Consider the diagram below of two detectors-emitters exchanging photons: Thin lines are null-paths between detectors. Detectors are also synchronized in such a way that measurements outside the blue or red windows are ignored. So first detector can only react to photons received in the red window, and the 2nd detector can only react to photons on the blue window.
First detector has some amplitude $\psi_A$ to emit photon from some point $A$ inside the apparatus red window, and second detector has some amplitude $\phi_C$ to emit photon from inside blue window. The key assumption here is that that second apparatus is made such that amplitude $\phi_C$ depends on a photon having being received at some point $B$ inside the measurement blue window. So $\phi_C(B)$ actually depends on past local events in the apparatus.

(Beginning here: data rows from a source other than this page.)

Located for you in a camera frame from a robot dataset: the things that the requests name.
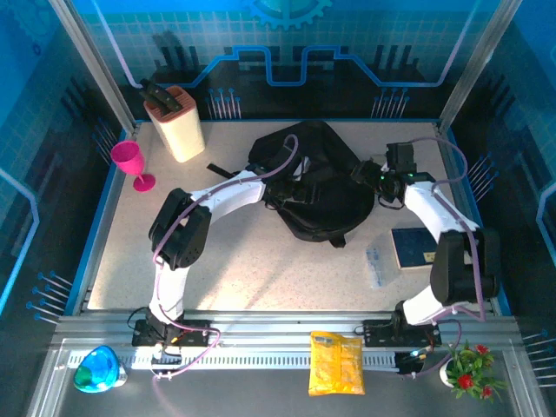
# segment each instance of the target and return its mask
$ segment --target blue glass object
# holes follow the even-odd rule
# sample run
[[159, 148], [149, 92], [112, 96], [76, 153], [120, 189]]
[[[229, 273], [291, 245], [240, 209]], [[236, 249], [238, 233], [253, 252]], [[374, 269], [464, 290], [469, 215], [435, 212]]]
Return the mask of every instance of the blue glass object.
[[88, 354], [76, 370], [73, 381], [84, 393], [103, 393], [116, 386], [120, 361], [108, 346], [99, 346]]

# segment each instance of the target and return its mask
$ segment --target gear graphic
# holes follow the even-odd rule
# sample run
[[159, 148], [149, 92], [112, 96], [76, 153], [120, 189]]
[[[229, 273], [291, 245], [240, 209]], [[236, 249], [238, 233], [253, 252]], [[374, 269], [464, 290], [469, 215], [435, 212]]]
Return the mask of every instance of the gear graphic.
[[49, 34], [54, 12], [48, 0], [3, 0], [21, 29], [35, 42]]
[[303, 23], [311, 24], [315, 16], [322, 17], [322, 10], [332, 5], [331, 0], [243, 0], [251, 16], [259, 17], [261, 24], [269, 23], [272, 29], [281, 26], [288, 30], [301, 29]]

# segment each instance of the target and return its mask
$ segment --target potted plant
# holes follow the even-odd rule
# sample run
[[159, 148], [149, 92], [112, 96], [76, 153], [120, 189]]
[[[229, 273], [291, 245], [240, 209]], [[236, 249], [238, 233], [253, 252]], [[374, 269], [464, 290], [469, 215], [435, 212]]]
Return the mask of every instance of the potted plant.
[[456, 393], [456, 398], [469, 394], [480, 400], [493, 401], [493, 395], [506, 383], [493, 377], [494, 356], [488, 347], [477, 345], [475, 350], [466, 342], [463, 349], [450, 349], [452, 359], [440, 368], [440, 378]]

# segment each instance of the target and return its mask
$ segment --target black backpack
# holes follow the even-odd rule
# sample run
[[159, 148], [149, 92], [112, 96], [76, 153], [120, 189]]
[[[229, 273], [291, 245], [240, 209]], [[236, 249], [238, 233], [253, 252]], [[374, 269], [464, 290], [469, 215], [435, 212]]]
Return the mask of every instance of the black backpack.
[[[363, 222], [374, 206], [374, 193], [351, 178], [359, 158], [322, 121], [305, 121], [255, 141], [248, 161], [266, 171], [288, 158], [284, 139], [297, 135], [294, 160], [269, 178], [263, 196], [295, 237], [307, 242], [330, 241], [335, 248], [346, 245], [344, 235]], [[298, 167], [304, 171], [300, 175]]]

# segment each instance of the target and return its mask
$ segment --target clear plastic bag
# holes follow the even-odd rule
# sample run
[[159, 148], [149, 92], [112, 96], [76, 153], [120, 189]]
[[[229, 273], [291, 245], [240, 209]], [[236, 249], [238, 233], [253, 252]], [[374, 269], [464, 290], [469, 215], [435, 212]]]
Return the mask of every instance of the clear plastic bag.
[[362, 340], [311, 333], [309, 395], [365, 394]]

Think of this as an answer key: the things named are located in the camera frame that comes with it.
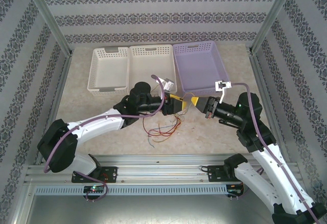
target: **table surface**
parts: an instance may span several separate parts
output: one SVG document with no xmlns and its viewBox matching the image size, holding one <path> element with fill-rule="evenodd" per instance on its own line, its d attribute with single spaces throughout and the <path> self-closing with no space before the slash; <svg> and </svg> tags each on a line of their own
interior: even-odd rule
<svg viewBox="0 0 327 224">
<path fill-rule="evenodd" d="M 245 82 L 251 92 L 259 96 L 250 60 L 245 45 L 218 46 L 220 55 L 231 82 Z M 60 101 L 57 119 L 75 122 L 101 114 L 115 104 L 121 97 L 95 97 L 87 90 L 88 74 L 91 65 L 90 48 L 76 48 L 73 53 L 64 91 Z M 236 104 L 240 93 L 245 88 L 236 86 L 227 90 L 224 102 Z M 263 111 L 262 121 L 268 125 Z M 145 119 L 147 130 L 171 125 L 174 116 L 161 113 Z M 212 153 L 246 153 L 247 150 L 238 141 L 236 129 L 218 123 L 218 119 L 206 119 L 193 105 L 184 115 L 179 129 L 167 140 L 156 143 L 148 138 L 143 130 L 142 121 L 122 130 L 111 131 L 93 138 L 78 148 L 79 152 L 94 155 L 144 155 L 144 154 L 212 154 Z"/>
</svg>

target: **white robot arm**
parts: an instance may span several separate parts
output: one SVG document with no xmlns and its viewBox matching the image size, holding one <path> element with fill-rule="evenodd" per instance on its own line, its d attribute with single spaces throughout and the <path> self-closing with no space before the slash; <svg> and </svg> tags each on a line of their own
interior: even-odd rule
<svg viewBox="0 0 327 224">
<path fill-rule="evenodd" d="M 315 203 L 297 182 L 274 136 L 260 121 L 262 106 L 259 98 L 255 94 L 251 94 L 250 97 L 251 109 L 247 93 L 240 95 L 236 106 L 222 102 L 221 98 L 192 98 L 192 103 L 205 113 L 207 118 L 218 117 L 219 123 L 238 129 L 240 142 L 266 171 L 272 185 L 263 179 L 240 154 L 225 160 L 225 174 L 246 184 L 270 210 L 274 223 L 318 222 L 318 219 L 326 213 L 326 208 L 320 203 Z M 164 115 L 168 115 L 177 113 L 184 107 L 185 103 L 179 97 L 169 93 L 152 97 L 147 83 L 137 83 L 129 96 L 124 97 L 120 103 L 103 114 L 67 124 L 61 119 L 56 120 L 38 144 L 38 149 L 47 162 L 49 161 L 49 167 L 53 172 L 70 169 L 101 182 L 98 180 L 101 165 L 92 155 L 77 153 L 77 147 L 103 133 L 131 125 L 144 112 L 161 110 Z"/>
<path fill-rule="evenodd" d="M 222 102 L 219 97 L 193 97 L 192 103 L 206 114 L 206 118 L 218 117 L 219 123 L 238 129 L 239 141 L 259 162 L 272 185 L 241 154 L 225 160 L 224 173 L 246 184 L 270 210 L 274 223 L 315 223 L 324 216 L 326 208 L 315 203 L 301 187 L 287 166 L 276 139 L 260 120 L 262 106 L 257 95 L 242 93 L 236 106 Z"/>
</svg>

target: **floral pattern wall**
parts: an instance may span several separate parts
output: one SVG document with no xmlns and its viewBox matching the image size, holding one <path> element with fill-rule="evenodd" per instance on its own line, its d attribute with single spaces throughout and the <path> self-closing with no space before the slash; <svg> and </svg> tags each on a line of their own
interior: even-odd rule
<svg viewBox="0 0 327 224">
<path fill-rule="evenodd" d="M 33 164 L 66 56 L 32 0 L 0 0 L 0 223 Z"/>
<path fill-rule="evenodd" d="M 70 47 L 215 40 L 250 46 L 275 0 L 45 0 Z"/>
<path fill-rule="evenodd" d="M 325 205 L 326 35 L 327 0 L 286 0 L 257 52 L 289 157 L 308 192 Z"/>
</svg>

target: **black mounting bracket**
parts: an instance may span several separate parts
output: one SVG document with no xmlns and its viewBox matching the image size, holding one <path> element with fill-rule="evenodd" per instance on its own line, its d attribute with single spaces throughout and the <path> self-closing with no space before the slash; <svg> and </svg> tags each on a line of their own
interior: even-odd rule
<svg viewBox="0 0 327 224">
<path fill-rule="evenodd" d="M 97 179 L 105 183 L 116 183 L 117 174 L 118 174 L 117 167 L 102 167 L 100 171 L 100 176 Z M 95 181 L 85 178 L 79 175 L 78 173 L 76 173 L 75 171 L 73 172 L 72 183 L 93 183 L 93 182 Z"/>
<path fill-rule="evenodd" d="M 202 166 L 201 171 L 208 173 L 209 182 L 240 182 L 236 177 L 229 177 L 223 165 Z"/>
</svg>

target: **plastic storage bin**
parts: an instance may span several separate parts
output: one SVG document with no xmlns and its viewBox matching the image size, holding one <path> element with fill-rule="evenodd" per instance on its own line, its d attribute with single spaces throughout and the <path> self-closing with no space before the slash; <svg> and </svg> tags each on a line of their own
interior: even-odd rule
<svg viewBox="0 0 327 224">
<path fill-rule="evenodd" d="M 94 96 L 126 95 L 128 71 L 129 50 L 127 47 L 94 49 L 87 90 Z"/>
<path fill-rule="evenodd" d="M 214 41 L 175 44 L 173 50 L 184 94 L 212 95 L 217 80 L 229 81 Z"/>
<path fill-rule="evenodd" d="M 147 82 L 153 90 L 158 83 L 151 78 L 154 74 L 162 79 L 174 81 L 171 93 L 177 92 L 173 48 L 169 44 L 131 46 L 128 92 L 138 82 Z M 158 94 L 158 88 L 152 92 Z"/>
</svg>

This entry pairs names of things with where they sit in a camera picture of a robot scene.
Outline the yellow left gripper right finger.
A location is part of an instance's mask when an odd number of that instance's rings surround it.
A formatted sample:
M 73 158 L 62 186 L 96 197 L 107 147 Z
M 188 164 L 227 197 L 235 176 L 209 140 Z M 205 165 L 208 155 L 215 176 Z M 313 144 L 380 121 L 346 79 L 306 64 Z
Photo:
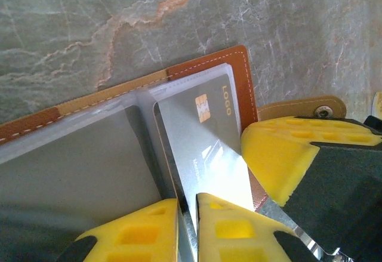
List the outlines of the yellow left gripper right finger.
M 209 193 L 196 195 L 198 261 L 316 261 L 286 225 Z

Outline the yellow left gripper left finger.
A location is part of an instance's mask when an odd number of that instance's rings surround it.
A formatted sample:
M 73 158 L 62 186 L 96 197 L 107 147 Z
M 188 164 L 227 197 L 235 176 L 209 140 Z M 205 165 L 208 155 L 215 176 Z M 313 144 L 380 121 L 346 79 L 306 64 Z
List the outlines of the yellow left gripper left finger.
M 57 261 L 177 261 L 178 201 L 164 199 L 90 229 Z

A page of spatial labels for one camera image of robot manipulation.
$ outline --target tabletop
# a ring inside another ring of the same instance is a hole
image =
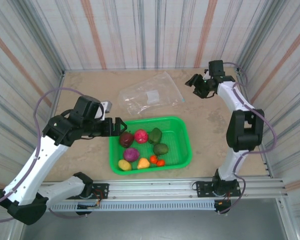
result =
[[[117,175],[109,165],[109,140],[96,137],[92,140],[77,140],[56,162],[45,181],[64,181],[74,173],[83,172],[93,180],[162,179],[212,177],[226,159],[228,145],[226,132],[231,118],[224,101],[215,95],[210,99],[200,99],[193,94],[193,88],[185,85],[194,74],[203,74],[200,68],[183,69],[138,69],[72,71],[65,74],[63,87],[73,88],[101,102],[111,101],[112,109],[107,117],[120,117],[123,121],[177,116],[186,124],[193,158],[184,168],[146,172],[140,174]],[[118,103],[119,91],[147,80],[157,74],[167,72],[181,92],[185,102],[150,110],[141,115],[130,115]],[[233,68],[225,68],[226,75],[235,77]],[[72,109],[79,95],[62,91],[56,114]],[[259,154],[246,157],[239,171],[243,176],[266,175],[266,166]]]

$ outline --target toy vegetable
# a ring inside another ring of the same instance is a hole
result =
[[[143,129],[139,129],[134,133],[134,139],[138,144],[144,144],[148,141],[148,133]]]
[[[147,169],[148,167],[150,167],[150,162],[148,161],[148,159],[146,159],[144,157],[140,158],[137,168],[138,169]]]
[[[138,160],[139,157],[140,153],[134,147],[127,148],[123,152],[123,158],[130,163],[133,163],[134,161]]]
[[[118,166],[119,168],[121,168],[123,171],[130,171],[132,169],[131,167],[131,164],[130,162],[124,160],[124,159],[121,159],[119,162],[118,162]]]
[[[125,131],[120,135],[119,143],[122,147],[127,149],[134,142],[134,139],[134,136],[130,132]]]
[[[159,144],[162,138],[162,131],[160,131],[159,128],[155,127],[150,133],[149,133],[149,139],[148,142],[150,144]]]
[[[164,165],[166,165],[166,162],[165,162],[165,160],[160,159],[160,160],[156,163],[156,165],[157,165],[158,167],[163,167]]]
[[[152,155],[150,157],[150,163],[156,164],[158,162],[158,157],[156,155]]]
[[[153,153],[157,156],[164,155],[169,151],[169,148],[164,143],[160,143],[157,145],[154,145],[153,147]]]

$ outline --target green plastic basket
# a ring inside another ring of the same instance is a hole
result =
[[[139,159],[132,162],[132,170],[123,171],[119,168],[118,162],[123,159],[123,154],[126,148],[119,144],[119,137],[109,137],[109,162],[112,170],[119,175],[139,174],[146,172],[154,172],[169,169],[179,169],[187,166],[192,159],[191,144],[187,133],[185,122],[176,116],[156,117],[140,120],[132,120],[125,122],[127,131],[132,134],[139,129],[144,129],[149,134],[154,128],[159,128],[162,131],[161,143],[169,147],[169,152],[160,156],[160,159],[165,160],[165,166],[158,167],[155,164],[149,168],[137,169]],[[146,142],[139,144],[133,142],[131,148],[136,148],[140,152],[140,158],[149,160],[151,155],[154,155],[153,145]]]

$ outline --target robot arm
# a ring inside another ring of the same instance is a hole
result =
[[[264,116],[264,112],[250,105],[238,90],[234,78],[225,75],[222,60],[210,61],[209,69],[206,69],[204,73],[204,77],[200,74],[195,74],[185,85],[189,87],[193,85],[195,87],[193,93],[202,99],[211,98],[214,94],[218,94],[224,100],[230,112],[232,112],[226,132],[227,156],[224,164],[217,169],[212,179],[214,192],[218,195],[223,195],[231,186],[237,185],[235,174],[241,168],[246,155],[242,157],[236,167],[236,172],[234,172],[238,159],[244,153],[253,151],[262,142],[264,123],[245,105],[262,116]]]
[[[111,110],[109,101],[100,102],[90,96],[80,96],[74,109],[52,117],[43,129],[41,146],[36,163],[24,179],[22,185],[8,198],[0,202],[15,219],[30,225],[45,213],[47,208],[72,196],[87,197],[92,192],[93,180],[78,172],[63,182],[48,187],[40,187],[56,161],[68,150],[74,141],[83,137],[119,136],[127,125],[116,117],[105,117]],[[0,189],[0,198],[12,191],[25,176],[32,165],[35,152],[23,166],[19,174],[4,189]]]

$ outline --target corrugated metal wall
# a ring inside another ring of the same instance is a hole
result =
[[[250,77],[251,103],[264,110],[278,135],[267,161],[273,175],[287,184],[300,225],[300,0],[279,1],[272,17],[242,64]],[[267,127],[263,144],[273,144]]]
[[[271,1],[26,0],[67,70],[236,62]]]
[[[61,70],[47,57],[35,31],[13,1],[0,1],[0,188],[20,171],[36,146],[33,110],[44,92],[58,87]],[[44,126],[55,94],[38,110]],[[0,219],[8,217],[0,207]],[[0,224],[0,239],[10,223]]]

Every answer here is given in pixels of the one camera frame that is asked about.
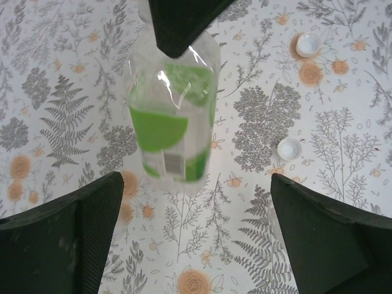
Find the plastic bottle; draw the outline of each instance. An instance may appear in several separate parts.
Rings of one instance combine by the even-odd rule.
[[[146,23],[126,65],[126,89],[147,177],[158,189],[194,193],[205,185],[216,109],[220,47],[204,32],[178,59],[157,46],[148,0]]]

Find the tablecloth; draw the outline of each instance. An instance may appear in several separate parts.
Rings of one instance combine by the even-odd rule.
[[[186,195],[155,190],[140,163],[122,91],[137,3],[0,0],[0,217],[121,171],[99,293],[298,293],[268,218],[273,173],[392,217],[388,2],[237,0],[222,13],[208,28],[222,50],[208,183]],[[295,53],[306,31],[322,38],[311,59]],[[294,162],[276,154],[288,136]]]

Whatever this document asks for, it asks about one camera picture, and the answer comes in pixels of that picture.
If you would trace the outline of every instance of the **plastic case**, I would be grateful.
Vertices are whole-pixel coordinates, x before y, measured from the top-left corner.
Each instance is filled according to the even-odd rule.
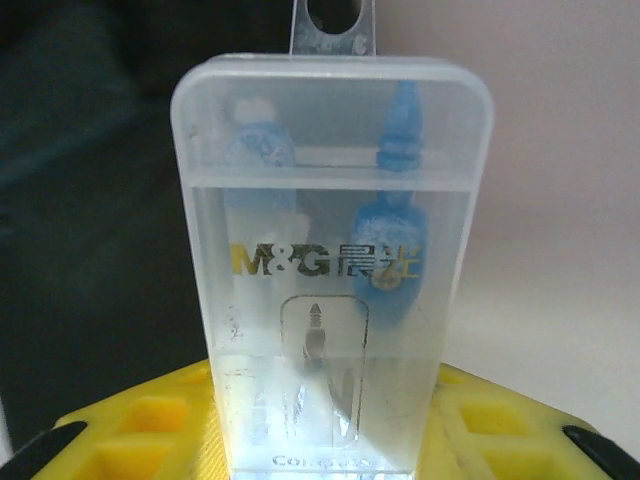
[[[430,59],[223,56],[171,116],[232,476],[411,477],[484,84]]]

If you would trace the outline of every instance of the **m&g logo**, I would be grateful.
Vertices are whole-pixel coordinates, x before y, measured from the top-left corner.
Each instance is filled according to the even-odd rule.
[[[375,245],[340,245],[337,258],[317,244],[259,243],[255,250],[231,244],[231,269],[234,275],[277,275],[295,269],[306,277],[383,276],[392,272],[398,279],[418,278],[420,247],[378,247]]]

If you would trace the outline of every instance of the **clear plastic lid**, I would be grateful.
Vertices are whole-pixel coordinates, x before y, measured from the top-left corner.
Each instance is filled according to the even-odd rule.
[[[411,476],[484,84],[429,59],[223,56],[171,115],[232,476]]]

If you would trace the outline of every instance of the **metal hanging tab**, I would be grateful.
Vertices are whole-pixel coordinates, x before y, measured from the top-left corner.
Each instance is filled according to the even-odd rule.
[[[294,0],[289,52],[292,55],[375,55],[375,0],[361,0],[358,20],[340,34],[320,30],[309,14],[308,0]]]

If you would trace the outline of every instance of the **blue plastic part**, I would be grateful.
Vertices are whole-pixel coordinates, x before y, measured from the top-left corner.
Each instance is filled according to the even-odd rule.
[[[275,123],[250,123],[229,144],[223,163],[236,167],[293,167],[295,145],[289,133]],[[227,188],[224,202],[227,208],[295,210],[296,191]]]
[[[376,164],[394,172],[416,170],[422,162],[424,120],[417,85],[398,82],[380,139]],[[353,243],[374,245],[369,277],[354,278],[355,295],[370,311],[370,324],[402,322],[417,299],[425,274],[428,218],[411,205],[411,191],[379,191],[353,221]]]

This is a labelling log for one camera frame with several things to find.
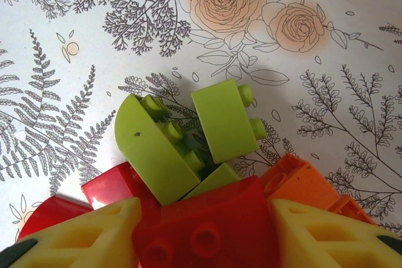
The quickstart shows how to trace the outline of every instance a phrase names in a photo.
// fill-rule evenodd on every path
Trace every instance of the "red block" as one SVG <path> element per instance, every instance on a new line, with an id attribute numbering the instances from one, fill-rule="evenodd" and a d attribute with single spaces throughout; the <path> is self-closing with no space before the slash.
<path id="1" fill-rule="evenodd" d="M 115 166 L 84 184 L 82 190 L 95 210 L 131 197 L 138 197 L 141 200 L 143 212 L 160 206 L 128 162 Z"/>
<path id="2" fill-rule="evenodd" d="M 257 176 L 154 208 L 133 232 L 143 268 L 267 268 L 278 258 Z"/>
<path id="3" fill-rule="evenodd" d="M 42 229 L 91 212 L 88 207 L 58 197 L 50 197 L 39 205 L 19 233 L 18 240 Z"/>

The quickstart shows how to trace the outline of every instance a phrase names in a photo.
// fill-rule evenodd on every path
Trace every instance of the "orange block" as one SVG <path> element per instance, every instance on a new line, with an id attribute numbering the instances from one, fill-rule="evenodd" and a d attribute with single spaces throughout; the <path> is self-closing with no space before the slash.
<path id="1" fill-rule="evenodd" d="M 260 180 L 268 208 L 271 200 L 287 199 L 377 225 L 350 196 L 340 196 L 312 164 L 294 155 L 284 155 Z"/>

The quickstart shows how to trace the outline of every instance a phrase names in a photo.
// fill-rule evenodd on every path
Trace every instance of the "floral paper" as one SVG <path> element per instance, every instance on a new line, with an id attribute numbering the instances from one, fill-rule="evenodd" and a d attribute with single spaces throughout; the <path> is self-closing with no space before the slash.
<path id="1" fill-rule="evenodd" d="M 124 161 L 127 94 L 153 94 L 207 152 L 190 92 L 248 83 L 261 174 L 284 153 L 402 235 L 400 24 L 343 0 L 0 0 L 0 248 L 50 195 Z"/>

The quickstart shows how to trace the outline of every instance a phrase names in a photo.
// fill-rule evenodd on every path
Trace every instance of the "lime green block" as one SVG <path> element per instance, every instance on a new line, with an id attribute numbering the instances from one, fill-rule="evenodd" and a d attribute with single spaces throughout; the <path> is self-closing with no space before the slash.
<path id="1" fill-rule="evenodd" d="M 241 180 L 241 177 L 227 164 L 222 163 L 214 172 L 206 177 L 194 190 L 187 194 L 184 199 L 201 195 L 225 185 Z"/>
<path id="2" fill-rule="evenodd" d="M 261 119 L 250 119 L 245 106 L 252 104 L 249 85 L 237 87 L 231 79 L 192 93 L 193 103 L 215 163 L 258 150 L 266 136 Z"/>
<path id="3" fill-rule="evenodd" d="M 198 151 L 184 143 L 185 131 L 166 121 L 167 113 L 160 99 L 129 95 L 114 126 L 117 146 L 161 205 L 195 188 L 204 167 Z"/>

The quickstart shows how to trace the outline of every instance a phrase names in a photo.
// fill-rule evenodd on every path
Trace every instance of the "toy building block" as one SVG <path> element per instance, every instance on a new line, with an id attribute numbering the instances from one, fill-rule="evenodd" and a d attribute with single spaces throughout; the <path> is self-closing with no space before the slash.
<path id="1" fill-rule="evenodd" d="M 161 205 L 179 200 L 200 183 L 205 166 L 190 149 L 179 124 L 167 122 L 168 109 L 151 95 L 129 95 L 116 116 L 117 145 Z"/>
<path id="2" fill-rule="evenodd" d="M 184 199 L 191 198 L 207 191 L 212 191 L 225 185 L 241 180 L 241 177 L 227 164 L 222 163 L 209 174 L 198 186 L 189 192 Z"/>
<path id="3" fill-rule="evenodd" d="M 18 240 L 42 229 L 91 212 L 88 207 L 59 197 L 50 197 L 42 202 L 26 221 L 18 235 Z"/>
<path id="4" fill-rule="evenodd" d="M 249 85 L 237 87 L 231 79 L 191 96 L 215 163 L 258 150 L 266 132 L 262 120 L 249 119 L 244 108 L 254 100 Z"/>
<path id="5" fill-rule="evenodd" d="M 260 179 L 268 206 L 271 200 L 287 199 L 377 225 L 351 197 L 340 196 L 312 164 L 294 155 L 284 155 Z"/>
<path id="6" fill-rule="evenodd" d="M 281 268 L 396 268 L 401 239 L 361 221 L 289 200 L 273 200 Z"/>
<path id="7" fill-rule="evenodd" d="M 254 176 L 150 210 L 133 232 L 143 268 L 270 267 L 268 209 Z"/>
<path id="8" fill-rule="evenodd" d="M 141 200 L 143 212 L 148 208 L 160 206 L 128 162 L 102 173 L 84 184 L 82 190 L 95 210 L 130 197 L 138 197 Z"/>
<path id="9" fill-rule="evenodd" d="M 138 198 L 113 203 L 24 238 L 19 244 L 31 242 L 26 248 L 9 247 L 5 253 L 13 264 L 8 267 L 137 267 L 131 233 L 140 219 Z"/>

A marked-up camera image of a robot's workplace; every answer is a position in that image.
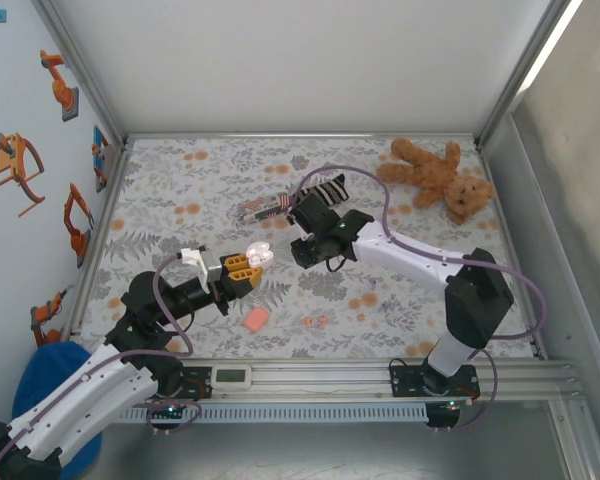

Now, while the observables and correlators for photons separated by space-like paths like $A-B$ or $C-D$ must commute, Feynmann propagators only vanish exponentially inside the space-like separations, and presumably a measurement of photons at some point $D$ inside the red measurement window of detector 1 are not restricted by space-like commutator rules, presumably the correlations between observations $A$ and $D$ do not need to be zero
Question: Can we expect the correlators between $A$ and $D$ events be zero, or just exponentially small in proportion to the length of the red and blue reaction windows (and their separation from the lightcones)?